▸ **ABOUT THIS TASK**: Using the listing below, return each line exactly as it reads.

▸ **EXERCISE DATA**:
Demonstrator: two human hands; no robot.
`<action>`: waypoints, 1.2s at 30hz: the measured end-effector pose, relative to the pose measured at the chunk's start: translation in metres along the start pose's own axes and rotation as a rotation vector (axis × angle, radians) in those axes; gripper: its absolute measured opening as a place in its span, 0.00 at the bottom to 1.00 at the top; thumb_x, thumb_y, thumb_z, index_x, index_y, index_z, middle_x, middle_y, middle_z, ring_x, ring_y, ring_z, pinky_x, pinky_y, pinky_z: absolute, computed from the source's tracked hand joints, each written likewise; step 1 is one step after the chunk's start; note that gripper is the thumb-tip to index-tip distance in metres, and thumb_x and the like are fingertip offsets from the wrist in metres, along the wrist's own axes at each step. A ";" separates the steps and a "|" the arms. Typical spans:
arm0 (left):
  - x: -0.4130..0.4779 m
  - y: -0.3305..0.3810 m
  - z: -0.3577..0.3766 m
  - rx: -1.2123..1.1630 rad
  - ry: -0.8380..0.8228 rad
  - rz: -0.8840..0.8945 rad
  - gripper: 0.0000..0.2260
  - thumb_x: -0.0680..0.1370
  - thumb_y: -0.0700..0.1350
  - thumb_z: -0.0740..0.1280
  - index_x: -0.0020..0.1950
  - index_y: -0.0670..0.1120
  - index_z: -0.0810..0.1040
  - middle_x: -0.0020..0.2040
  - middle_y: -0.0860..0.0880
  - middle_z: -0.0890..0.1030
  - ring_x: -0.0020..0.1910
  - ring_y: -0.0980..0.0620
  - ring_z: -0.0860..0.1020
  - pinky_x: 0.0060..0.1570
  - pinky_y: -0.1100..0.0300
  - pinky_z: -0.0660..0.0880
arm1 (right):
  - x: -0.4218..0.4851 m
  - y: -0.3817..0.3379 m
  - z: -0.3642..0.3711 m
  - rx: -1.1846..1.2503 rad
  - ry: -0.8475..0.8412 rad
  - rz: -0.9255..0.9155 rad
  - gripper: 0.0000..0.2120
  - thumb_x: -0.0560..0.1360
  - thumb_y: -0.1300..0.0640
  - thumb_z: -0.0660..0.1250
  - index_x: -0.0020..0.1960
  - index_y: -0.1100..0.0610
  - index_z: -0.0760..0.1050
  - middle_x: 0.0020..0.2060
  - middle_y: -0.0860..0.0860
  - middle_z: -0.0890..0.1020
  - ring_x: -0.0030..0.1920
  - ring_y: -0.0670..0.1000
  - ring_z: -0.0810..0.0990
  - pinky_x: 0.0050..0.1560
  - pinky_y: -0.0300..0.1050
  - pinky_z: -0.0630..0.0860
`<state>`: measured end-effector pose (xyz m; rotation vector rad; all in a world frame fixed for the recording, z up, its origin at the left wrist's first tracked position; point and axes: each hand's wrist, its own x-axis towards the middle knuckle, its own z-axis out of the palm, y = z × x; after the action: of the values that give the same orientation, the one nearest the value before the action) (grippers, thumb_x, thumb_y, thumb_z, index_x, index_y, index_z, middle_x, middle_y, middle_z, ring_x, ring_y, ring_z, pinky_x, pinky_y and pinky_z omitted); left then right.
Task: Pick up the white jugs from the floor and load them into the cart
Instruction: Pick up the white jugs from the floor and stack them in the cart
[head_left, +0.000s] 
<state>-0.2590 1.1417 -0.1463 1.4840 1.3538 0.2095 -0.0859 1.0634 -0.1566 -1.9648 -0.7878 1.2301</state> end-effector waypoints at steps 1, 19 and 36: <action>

▸ **FINAL ANSWER**:
Demonstrator: two human hands; no robot.
`<action>`: waypoints, 1.2s at 30hz: the measured end-effector pose, relative to the pose measured at the chunk's start: translation in metres along the start pose's own axes and rotation as a rotation vector (axis × angle, radians) in those axes; gripper: its absolute measured opening as a place in its span, 0.00 at the bottom to 1.00 at the top; thumb_x, thumb_y, thumb_z, index_x, index_y, index_z, middle_x, middle_y, middle_z, ring_x, ring_y, ring_z, pinky_x, pinky_y, pinky_z: absolute, computed from the source's tracked hand joints, each written likewise; step 1 is one step after the chunk's start; note that gripper is the thumb-tip to index-tip distance in metres, and thumb_x and the like are fingertip offsets from the wrist in metres, along the wrist's own axes at each step. A ";" separates the steps and a "|" the arms. Typical spans:
arm0 (left):
  - x: -0.4130..0.4779 m
  - y: -0.3305..0.3810 m
  - z: -0.3577..0.3766 m
  - rx: -1.2123..1.1630 rad
  - ry: -0.8380..0.8228 rad
  - rz: -0.8840..0.8945 rad
  - gripper: 0.0000..0.2260
  - thumb_x: -0.0680..0.1370
  - thumb_y: -0.0700..0.1350
  - thumb_z: -0.0740..0.1280
  - index_x: -0.0020..0.1950
  - index_y: -0.0670..0.1120
  - index_z: -0.0810..0.1040
  - middle_x: -0.0020..0.2040
  - middle_y: -0.0860..0.0880
  - middle_z: -0.0890..0.1030
  - ring_x: -0.0020..0.1910
  - ring_y: -0.0980..0.0620
  - ring_z: -0.0860..0.1020
  - pinky_x: 0.0060..0.1570
  - pinky_y: -0.1100..0.0300
  - pinky_z: -0.0660..0.0880
arm1 (right):
  - x: -0.4218..0.4851 m
  - y: -0.3817..0.3379 m
  - z: -0.3642..0.3711 m
  - rx: -1.1846..1.2503 rad
  - ry: -0.8475..0.8412 rad
  - rz: -0.9255..0.9155 rad
  - gripper: 0.0000..0.2120
  - thumb_x: -0.0560..0.1360
  - thumb_y: -0.1300..0.0640
  - thumb_z: -0.0660..0.1250
  - index_x: -0.0020..0.1960
  - index_y: -0.1100..0.0610
  - index_z: -0.0760..0.1050
  - middle_x: 0.0020..0.2060
  - middle_y: -0.0860..0.0860
  - middle_z: -0.0890..0.1020
  - ring_x: -0.0030..0.1920
  - ring_y: -0.0670..0.1000
  - ring_z: -0.0810..0.0990
  - pinky_x: 0.0050..0.1560
  - pinky_y: -0.0300..0.1050
  - pinky_z: -0.0630..0.0860
`<state>`: measured end-effector pose (xyz m; rotation vector rad; all in a world frame fixed for the recording, z up, its origin at the left wrist's first tracked position; point and axes: each hand's wrist, its own x-axis towards the middle knuckle, its own z-axis out of the palm, y = z × x; after the action: of the values that give the same orientation, the one nearest the value before the action) (grippers, thumb_x, thumb_y, thumb_z, index_x, index_y, index_z, middle_x, middle_y, middle_z, ring_x, ring_y, ring_z, pinky_x, pinky_y and pinky_z omitted); left then right.
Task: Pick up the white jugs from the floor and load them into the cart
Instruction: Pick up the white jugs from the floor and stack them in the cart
[head_left, +0.000s] 
<state>-0.2590 1.1417 -0.1463 1.4840 1.3538 0.2095 -0.0859 1.0634 -0.1566 -1.9648 -0.7878 1.2301</state> end-effector waypoints at steps 1, 19 and 36: <action>

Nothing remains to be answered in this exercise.